§ Data below:
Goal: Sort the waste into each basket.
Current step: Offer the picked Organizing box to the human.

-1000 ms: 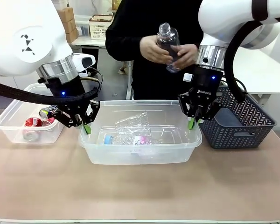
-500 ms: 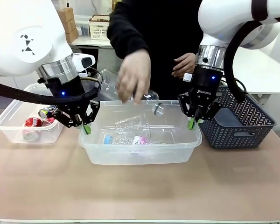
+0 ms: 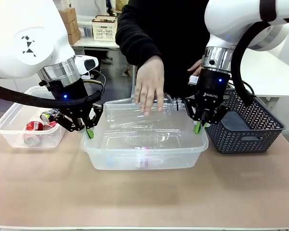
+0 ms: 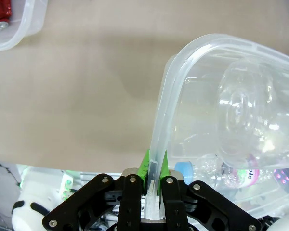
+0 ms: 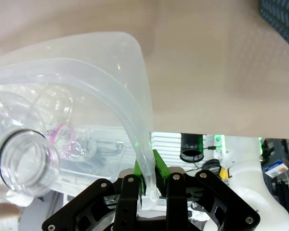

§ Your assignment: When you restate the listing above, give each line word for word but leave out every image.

§ Result of the task:
Goal: Sort the waste into each basket.
Current step: Offer the picked Organizing box to the human.

-1000 ms: 
-500 ms: 
+0 ms: 
+0 ms: 
+0 ms: 

The complete output has now been given.